Information supplied section start
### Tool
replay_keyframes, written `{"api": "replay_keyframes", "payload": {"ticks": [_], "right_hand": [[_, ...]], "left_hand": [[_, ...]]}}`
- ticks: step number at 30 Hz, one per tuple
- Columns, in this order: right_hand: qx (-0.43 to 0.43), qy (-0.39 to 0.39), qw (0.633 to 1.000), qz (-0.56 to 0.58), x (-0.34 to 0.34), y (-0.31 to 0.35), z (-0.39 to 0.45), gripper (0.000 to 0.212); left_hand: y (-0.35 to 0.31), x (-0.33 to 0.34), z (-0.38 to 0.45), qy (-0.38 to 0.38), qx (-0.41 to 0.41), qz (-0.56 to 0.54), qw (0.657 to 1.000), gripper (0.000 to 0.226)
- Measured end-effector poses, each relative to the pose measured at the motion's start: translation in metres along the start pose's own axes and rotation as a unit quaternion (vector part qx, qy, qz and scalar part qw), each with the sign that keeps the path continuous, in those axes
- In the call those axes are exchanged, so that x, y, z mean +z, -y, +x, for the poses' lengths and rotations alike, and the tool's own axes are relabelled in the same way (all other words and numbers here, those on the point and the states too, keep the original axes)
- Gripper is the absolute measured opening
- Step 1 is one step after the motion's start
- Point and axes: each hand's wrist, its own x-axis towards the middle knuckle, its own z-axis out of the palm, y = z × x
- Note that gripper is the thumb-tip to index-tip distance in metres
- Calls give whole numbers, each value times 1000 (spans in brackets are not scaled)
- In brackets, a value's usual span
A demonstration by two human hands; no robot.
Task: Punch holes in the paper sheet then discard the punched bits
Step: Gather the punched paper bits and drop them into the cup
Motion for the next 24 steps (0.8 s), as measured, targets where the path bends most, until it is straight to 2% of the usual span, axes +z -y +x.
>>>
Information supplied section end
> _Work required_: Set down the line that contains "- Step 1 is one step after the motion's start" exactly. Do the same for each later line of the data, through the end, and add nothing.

> _Answer to the exercise_:
- Step 1 is one step after the motion's start
- Point and axes: each hand's wrist, its own x-axis towards the middle knuckle, its own z-axis out of the palm, y = z × x
- Note that gripper is the thumb-tip to index-tip distance in metres
- Calls give whole numbers, each value times 1000 (spans in brackets are not scaled)
- In brackets, a value's usual span
A demonstration by two human hands; no robot.
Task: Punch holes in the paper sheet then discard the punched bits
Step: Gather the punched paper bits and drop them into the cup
Motion for the next 24 steps (0.8 s), as measured, targets where the path bends most, until it is straight to 2% of the usual span, axes +z -y +x.
>>>

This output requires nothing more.